Best earbuds 2023: Bluetooth remote control, LE audio, Auracast … – USA TODAY

Shopping for wireless earbuds is starting to be fun again. Models now coming to market are not only among the first with next-generation Bluetooth features, they’re also breaking the mold with some innovative.
The shakeup for this half-billion-pair-per-year market is long overdue. Yes, there have been some recent standouts, like Sony’s WF-1000XM4 superior sound quality and the next-level noise cancellation of the Bose QuietComfort Earbuds II. But by and large, last year’s buds do more or less the same things as the previous year’s models. Just as they did the year before.
Even Apple’s latest, the 2nd-generation AirPods Pro failed to generate much excitement when the tech giant unveiled them last September. Yes, they sound a little better and last a bit longer on a charge. But there aren’t any breakout new features. They do more or less the same things as the first-gen Pro buds – and most every other pair on the market, for that matter. They make calls, listen to music, block outside noise and switch between devices. And they look just like their predecessors.
Credit the emerging Bluetooth Low Energy Audio standard for sparking much of the innovation. By marrying high-fidelity traits of traditional Bluetooth with the uber-efficient Low Energy specification, Bluetooth LE Audio can dynamically adjust quality to maintain connections, even in the most challenging environments. It’s also paving the way for new features, like maintaining multiple connections at the same time.
And earbud makers are seizing the opportunity to add some innovative features of their own.
One of the coolest new features I’ve seen in a long time is now available− remote control. New models – notably HP’s just-released Poly Voyager Free 60+ UC and the upcoming JBL Tour Pro 2 – feature a touchscreen built into the case for quick access to volume, transparency, noise cancellation and other settings that can be too intricate to manipulate reliably on the buds and too time-consuming to access via the smartphone.

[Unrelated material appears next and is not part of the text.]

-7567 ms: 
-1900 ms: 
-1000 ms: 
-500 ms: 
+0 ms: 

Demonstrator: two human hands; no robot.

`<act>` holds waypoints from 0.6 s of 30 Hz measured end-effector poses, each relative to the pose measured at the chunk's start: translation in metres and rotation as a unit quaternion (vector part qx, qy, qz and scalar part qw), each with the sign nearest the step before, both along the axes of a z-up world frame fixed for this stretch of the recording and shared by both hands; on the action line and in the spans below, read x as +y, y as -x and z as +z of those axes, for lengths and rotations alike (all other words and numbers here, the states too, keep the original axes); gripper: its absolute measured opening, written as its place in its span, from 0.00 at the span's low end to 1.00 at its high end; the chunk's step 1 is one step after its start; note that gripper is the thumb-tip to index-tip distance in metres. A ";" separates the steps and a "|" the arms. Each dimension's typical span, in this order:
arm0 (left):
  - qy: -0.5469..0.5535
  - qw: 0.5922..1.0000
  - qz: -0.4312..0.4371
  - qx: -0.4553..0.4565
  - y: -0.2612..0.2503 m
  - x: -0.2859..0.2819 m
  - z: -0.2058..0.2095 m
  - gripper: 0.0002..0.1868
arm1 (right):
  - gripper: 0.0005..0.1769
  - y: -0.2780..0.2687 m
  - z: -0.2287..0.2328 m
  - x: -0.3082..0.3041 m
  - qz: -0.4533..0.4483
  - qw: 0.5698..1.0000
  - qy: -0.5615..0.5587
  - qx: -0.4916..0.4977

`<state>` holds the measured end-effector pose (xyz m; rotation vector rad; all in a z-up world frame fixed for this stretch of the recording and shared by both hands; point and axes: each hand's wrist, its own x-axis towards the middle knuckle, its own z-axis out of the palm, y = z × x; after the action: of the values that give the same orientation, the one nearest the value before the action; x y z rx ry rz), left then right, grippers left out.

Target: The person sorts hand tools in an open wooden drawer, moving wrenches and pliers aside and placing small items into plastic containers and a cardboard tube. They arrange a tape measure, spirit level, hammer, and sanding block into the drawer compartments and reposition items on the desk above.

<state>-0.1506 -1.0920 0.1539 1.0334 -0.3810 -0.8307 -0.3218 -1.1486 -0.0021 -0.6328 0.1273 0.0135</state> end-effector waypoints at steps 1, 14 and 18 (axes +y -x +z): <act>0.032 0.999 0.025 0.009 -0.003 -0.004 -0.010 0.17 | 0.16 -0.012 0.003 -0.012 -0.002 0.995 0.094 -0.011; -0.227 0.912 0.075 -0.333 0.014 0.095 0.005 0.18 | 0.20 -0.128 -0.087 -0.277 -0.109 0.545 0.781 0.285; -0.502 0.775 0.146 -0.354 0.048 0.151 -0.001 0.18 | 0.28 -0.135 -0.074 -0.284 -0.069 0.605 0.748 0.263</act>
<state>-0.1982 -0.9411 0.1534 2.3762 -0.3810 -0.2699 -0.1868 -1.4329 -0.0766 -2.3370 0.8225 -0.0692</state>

I’ve been evaluating the Voyager Free 60+ buds for nearly a month, and the on-case menu has proven to be an invaluable addition. Rather than yanking the buds from my ears when a passing neighbor speaks to me on my morning dog walk, I can leave the ear buds in place, quickly pause the music and switch the transparency setting to speech so I can hear what they’re saying.
Along with Sony’s WF-1000XM4, the Jabra Elite 7 Pro and a few others, the Voyager Free 60+ buds also support Multipoint, a new Bluetooth feature that lets your earbuds maintain connections with your smartphone and laptop or tablet concurrently. It works much more smoothly and intuitively than technology that can connect to just one device at a time.
With Multipoint, you can watch a video on your tablet while keeping an, uh, ear on smartphone notifications. Answering a call on your smartphone will automatically pause the video on your other device.
Though many new smartphones, tablets and laptops are technically capable of supporting Bluetooth LE Audio features like Multipoint, not many do yet. To get around this conundrum, HP offers another cool option for its new earbuds: a USB dongle that instantly adds Bluetooth LE Audio to laptops. The dedicated link is great for making bankable audio connections for video calls on Zoom or Teams while coupled to your smartphone.
Bluetooth LE Audio includes another multiple-connection feature, called Auracast. When it comes available – hopefully later this year – Auracast will work opposite of Multipoint. That is, it will connect multiple earbuds, headphones and speakers to a single audio source.
Auracast will open many more uses for earbuds. For example, Auracast will be great for watching movies on a plane with another person. It will also create new options for playing or watching multiplayer games with friends. Auracast will also help folks who are hard of hearing by connecting their in-ear aids directly to on-stage microphones at conferences and other events.
Exciting stuff. So keep those new buds coming, electronics makers. I’m all ears!